If you are a woman completely content in your singleness, bless you, sister. Seriously, go with God and change the world right where you are, and teach us your ways.
But maybe that’s not you. Maybe your heart feels broken open a little with unfulfilled longing and buried dreams. You are serving Jesus and following Him to your next door neighbors and the far corners of the earth. But your little girl visions of a white dress and white picket fence still take up space in your soul. Maybe the biological clock is ticking and soon your body will no longer be able to grow and nourish a tiny human being. The revolving door of teammates creates a layer of loneliness and you want that one person who will always have your back. You wonder, “Will it ever be my turn?”
There’s a time for wild adventures and celebrations of the gifts of freedom and sanctification that come with singleness.
But today, it’s okay to lament.
It’s okay to sit with the longing, that crazy bit of hope still left in your heart.
It’s okay to weep and pray and even to be angry.
After the horror of watching their Rabbi crucified and unsure of the reality of resurrection, two disciples walked along the road to Emmaus. We read their story in Luke 24:13-21. They don’t recognize the Savior who comes to join them as they remember all that has transpired and express deep disappointment. “We had hoped…” they say, and we can almost touch the longing in their words.

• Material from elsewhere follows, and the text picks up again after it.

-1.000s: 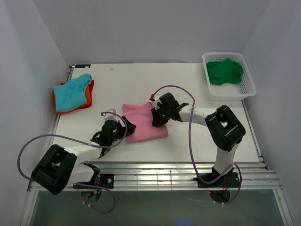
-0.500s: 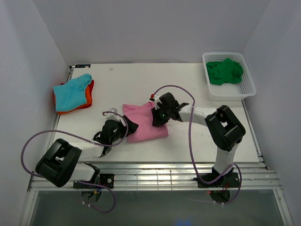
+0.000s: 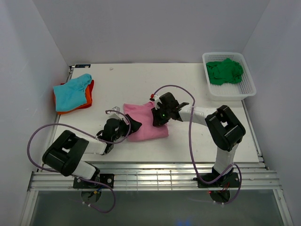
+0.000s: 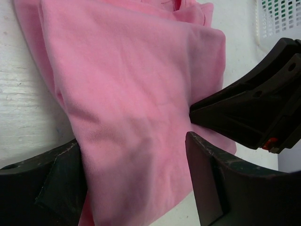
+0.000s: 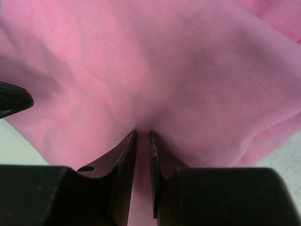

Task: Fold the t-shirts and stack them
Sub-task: Fold the tshirt

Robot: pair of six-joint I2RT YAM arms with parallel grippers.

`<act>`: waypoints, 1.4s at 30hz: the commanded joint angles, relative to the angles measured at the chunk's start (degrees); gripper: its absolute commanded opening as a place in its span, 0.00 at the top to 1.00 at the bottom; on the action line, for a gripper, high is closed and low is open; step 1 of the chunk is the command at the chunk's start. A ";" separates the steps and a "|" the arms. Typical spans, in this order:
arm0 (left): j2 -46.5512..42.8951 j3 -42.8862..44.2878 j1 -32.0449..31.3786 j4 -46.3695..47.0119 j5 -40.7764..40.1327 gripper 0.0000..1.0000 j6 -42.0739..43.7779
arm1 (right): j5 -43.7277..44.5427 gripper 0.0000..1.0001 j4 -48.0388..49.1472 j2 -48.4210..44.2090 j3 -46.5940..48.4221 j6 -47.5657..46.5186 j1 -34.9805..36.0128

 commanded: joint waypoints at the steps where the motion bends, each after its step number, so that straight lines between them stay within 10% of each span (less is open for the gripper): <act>1: 3.19 -0.18 -0.36 -4.46 2.33 0.15 -0.48 | 0.83 0.76 -1.12 -0.94 1.53 -0.63 0.00; 31: 16.20 6.07 -7.31 0.38 -1.00 0.20 -2.16 | -1.10 0.77 0.20 -1.12 0.92 -0.37 0.09; 35: 17.60 6.85 -7.31 0.38 -1.53 0.54 -1.37 | -1.45 0.77 0.73 -1.47 0.30 -0.37 0.09; 42: 22.09 9.40 -7.39 0.47 -1.18 0.78 -0.49 | -1.28 0.77 0.47 -2.09 -0.05 -0.63 0.26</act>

They had hoped the Messiah was coming to rescue them, to make things better.
Jesus doesn’t rush in to stop them, to turn their mourning into joy with the flip of a switch. There’s no glib, spiritual phrases found here, no push to make the sorrow disappear. He lets them talk. He lets them express all their dashed hopes and confusion.

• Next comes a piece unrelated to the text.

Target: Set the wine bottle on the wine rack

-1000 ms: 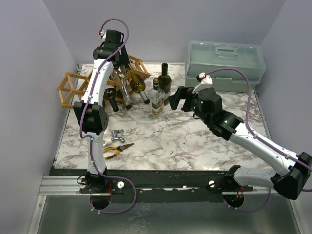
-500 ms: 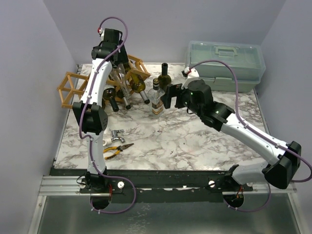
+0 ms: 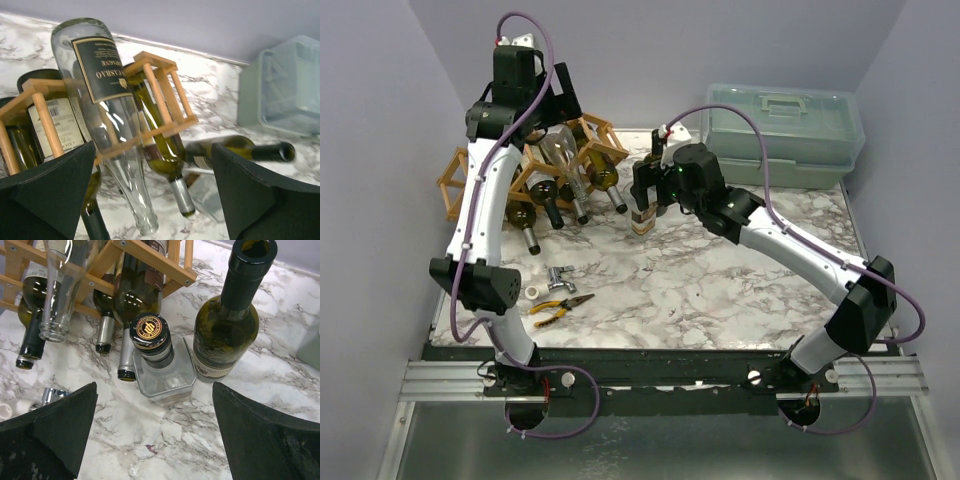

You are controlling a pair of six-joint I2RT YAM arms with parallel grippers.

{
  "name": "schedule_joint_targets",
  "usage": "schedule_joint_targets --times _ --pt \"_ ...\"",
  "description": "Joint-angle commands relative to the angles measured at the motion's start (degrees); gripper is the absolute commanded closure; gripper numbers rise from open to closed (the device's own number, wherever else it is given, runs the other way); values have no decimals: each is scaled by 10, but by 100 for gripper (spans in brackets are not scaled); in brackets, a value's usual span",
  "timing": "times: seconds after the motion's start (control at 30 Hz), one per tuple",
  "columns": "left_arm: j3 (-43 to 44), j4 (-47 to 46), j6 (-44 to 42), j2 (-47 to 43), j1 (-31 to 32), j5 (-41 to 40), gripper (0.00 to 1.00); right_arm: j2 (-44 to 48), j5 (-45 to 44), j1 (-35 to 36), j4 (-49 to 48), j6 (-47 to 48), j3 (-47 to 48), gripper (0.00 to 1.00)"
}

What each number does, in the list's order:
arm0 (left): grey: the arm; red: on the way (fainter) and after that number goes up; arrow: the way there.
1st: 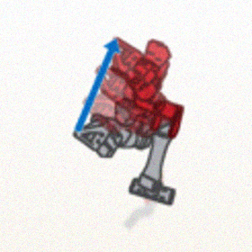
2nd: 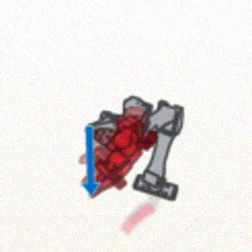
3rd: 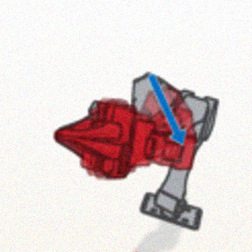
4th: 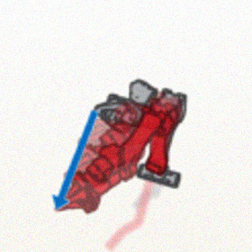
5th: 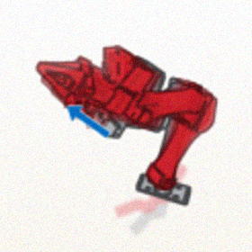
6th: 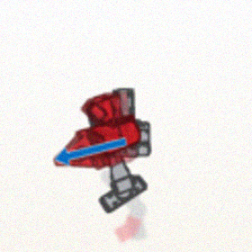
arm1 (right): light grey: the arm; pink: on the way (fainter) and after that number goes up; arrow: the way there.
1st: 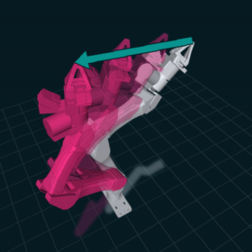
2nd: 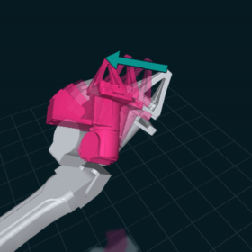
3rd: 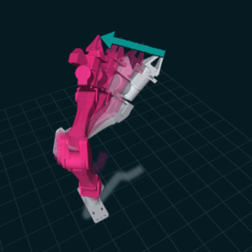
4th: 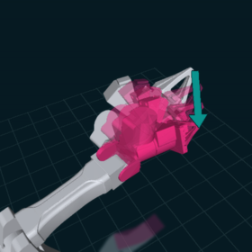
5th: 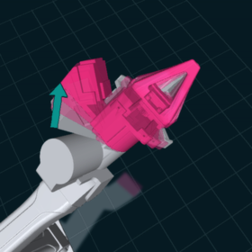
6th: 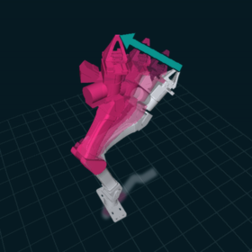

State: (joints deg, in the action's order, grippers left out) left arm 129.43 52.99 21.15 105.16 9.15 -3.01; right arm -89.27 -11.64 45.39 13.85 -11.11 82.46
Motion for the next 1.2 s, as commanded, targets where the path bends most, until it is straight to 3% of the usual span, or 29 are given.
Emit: schedule_joint_targets --times 0.0,0.3,0.43,0.6,0.8,1.17 --pt "-79 -8 7 -78 1 111 1 -22 0 3 -57 31 3 0" --pt "-313 -95 74 -266 2 175 1 -51 -13 3 -160 15 -38 7" --pt "-367 -101 65 -322 2 185 1 -68 -19 3 -202 18 -52 13" --pt "-409 -101 63 -376 0 188 1 -80 -33 3 -234 37 -71 16" --pt "-430 -100 74 -397 -2 190 1 -83 -36 3 -291 67 -105 27" --pt "-458 -116 95 -397 -1 300 1 -80 -46 3 -354 88 -137 47"
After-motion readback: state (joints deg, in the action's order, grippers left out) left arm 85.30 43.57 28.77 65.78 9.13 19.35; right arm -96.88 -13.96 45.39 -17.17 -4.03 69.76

Only after His invitation to let them pour out their sorrow does He remind them of Truth, explaining the Scriptures to them and pointing out all their blinded eyes had missed.
When we lament, it doesn’t mean we are complaining, untrusting, or selfish. We have the same invitation, the same response from Jesus as the Emmaus road sojourners: to be honest about what hurts, the gifts but also the ache.
What had you hoped the Father would do for you, in your relationship status or your ministry or your family? Maybe your heart is full of questions, like these two disciples. You wonder, “What is this season? Why the ache that doesn’t go away? Why do You withhold these gifts from me?”
Allowing space for grief in our lives, no matter what is causing the pain, is not a quick process. It’s not a once-and-done kind of thing. No, lamenting is not to be rushed through, but instead we must slow down and linger there for awhile.
But the great thing? Lament is not the end. It pushes us forward to a place of hope and acceptance. We don’t have to rush there, but we do come to a place of healing and restoration. We are reminded that God has not forgotten us in our pain, but that He is faithful and overflowing with love.
My counselor is the one who has been encouraging me to lament. She gave me Psalm 13 as my primer, my lamenting template. If you need an example, that’s an excellent place to go. Actually, Scripture is full of examples of lament and this can free us to go and do likewise.
There’s room for both the celebrations and the sorrow of your singleness. It’s okay to admit the longing, the hurt and confusion, even while gratefully acknowledging the gifts. Sister, there’s no need to rush, this invitation is there for you.
As you think about the way Jesus met the two disciples on the Emmaus road, what does that stir up in your heart? I know it’s hard and vulnerable, but how would you finish the phrase, “I had hoped…”?